G’s mental health issues disabled her. But it took the Social Security Administration years to agree. In that time, G got help from a local shelter. They got her out of her car. She got transitional housing, and she gave back by cooking meals in the soup kitchen twice a week. By the time her SSDI was approved, the U.S. federal government owed her a substantial amount of money. She’d paid heavily into the system when she was healthy and productive, and her initial check enabled her to buy a small house in rural Maine.
During the years G waited for the benefits she’d contributed to for decades, G might have died on the street. Luckily, she outlived their waiting game. All’s well that ends well. But it isn’t ending well.
G is an elder orphan. That means she doesn’t have anyone, later in life, that respects her wishes, advocates for her, sees to her needs and keeps her moving forward. I’ve written books that deal with homelessness and the elderly; the proceeds help people like G. You can learn more about elder orphans there or invite me to your library to speak. I’ll do it for free.
Now, G is once again homeless and alone. Fear of being homeless when things went wrong cost her the house again. It’s been declared not fit for human habitation, so she pays for a motel room. Did I mention how shitty it is?
G dreams of having a cat. One of those well-meaning family members gave hers away when they came north to help her. G is mad about that, but homelessness and pets don’t mix. If a person wants help – they’ll nearly always have to choose between shelter and their furry family members.

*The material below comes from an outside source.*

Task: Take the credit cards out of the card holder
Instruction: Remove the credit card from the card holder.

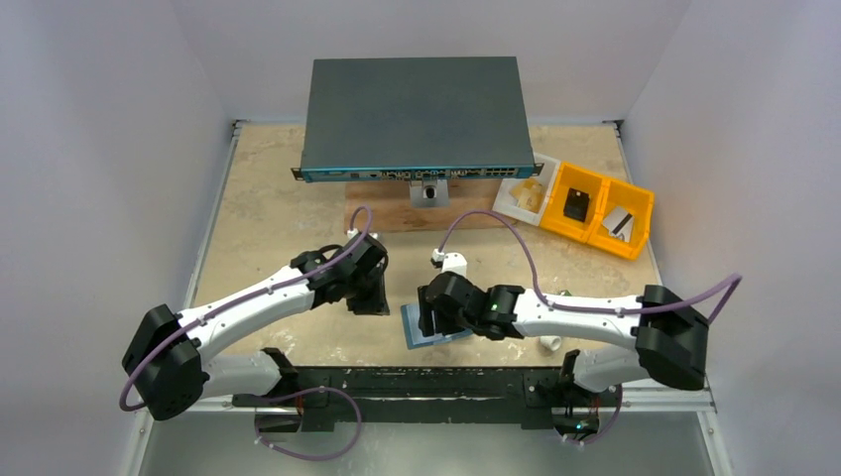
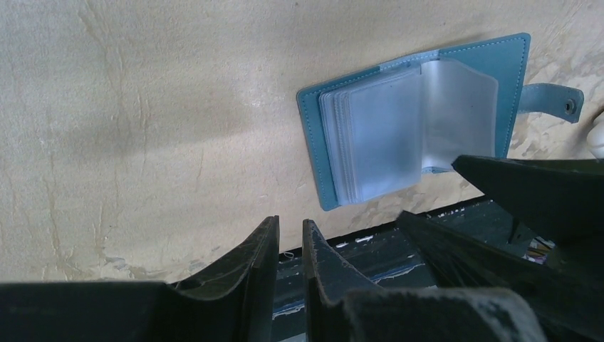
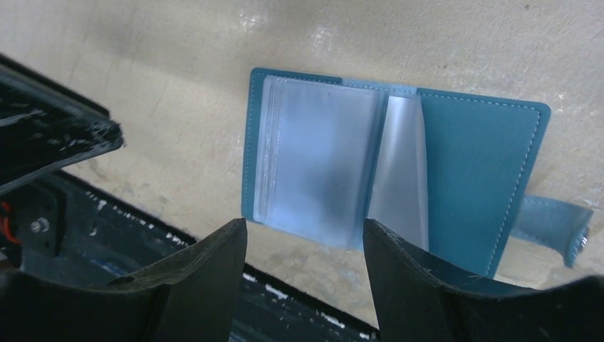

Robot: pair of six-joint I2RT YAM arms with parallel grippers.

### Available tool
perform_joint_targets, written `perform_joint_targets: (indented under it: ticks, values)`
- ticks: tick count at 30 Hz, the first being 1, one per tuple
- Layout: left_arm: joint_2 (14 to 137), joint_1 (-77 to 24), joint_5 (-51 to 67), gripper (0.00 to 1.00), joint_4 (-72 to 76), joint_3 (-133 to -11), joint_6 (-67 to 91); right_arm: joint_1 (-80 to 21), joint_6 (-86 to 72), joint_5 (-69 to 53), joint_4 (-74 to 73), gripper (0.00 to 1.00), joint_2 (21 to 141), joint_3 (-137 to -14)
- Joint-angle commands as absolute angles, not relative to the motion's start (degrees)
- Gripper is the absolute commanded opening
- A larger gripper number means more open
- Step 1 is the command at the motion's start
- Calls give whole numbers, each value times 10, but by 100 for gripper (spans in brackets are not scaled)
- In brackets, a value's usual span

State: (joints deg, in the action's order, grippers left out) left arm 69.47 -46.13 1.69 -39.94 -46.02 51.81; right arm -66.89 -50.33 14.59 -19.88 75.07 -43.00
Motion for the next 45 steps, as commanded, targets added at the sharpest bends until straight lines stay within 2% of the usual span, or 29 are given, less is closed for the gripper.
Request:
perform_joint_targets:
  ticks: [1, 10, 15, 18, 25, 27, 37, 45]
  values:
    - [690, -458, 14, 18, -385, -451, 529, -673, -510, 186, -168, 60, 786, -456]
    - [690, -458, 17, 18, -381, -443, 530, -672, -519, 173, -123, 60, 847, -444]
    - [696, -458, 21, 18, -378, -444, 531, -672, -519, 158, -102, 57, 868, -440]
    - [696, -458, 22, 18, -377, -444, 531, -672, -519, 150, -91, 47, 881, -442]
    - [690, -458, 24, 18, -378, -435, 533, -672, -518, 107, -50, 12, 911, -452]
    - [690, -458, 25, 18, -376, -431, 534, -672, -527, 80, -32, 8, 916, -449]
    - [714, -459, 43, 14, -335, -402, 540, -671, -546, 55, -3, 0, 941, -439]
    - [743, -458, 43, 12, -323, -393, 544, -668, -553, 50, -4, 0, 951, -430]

Isolated in her motel, G struggles with loneliness the best she can, “I need a cat. So, I’ve invented one. I named him Walter. He’s a gorgeous brown tabby with white facial markings and four white feet. He was cold and standoffish at first. I asked him what was wrong. He told me his name is Willy.” G smiled at me with her crooked smile, “So, I called him Willy and he cuddled me. I conjure him when I want a cuddle.”
More than anything, G feels that she understands Robin Williams. She understood him when he was alive. She understands him now. Her final wish – beyond that of a cat – is to share the peace he finally found.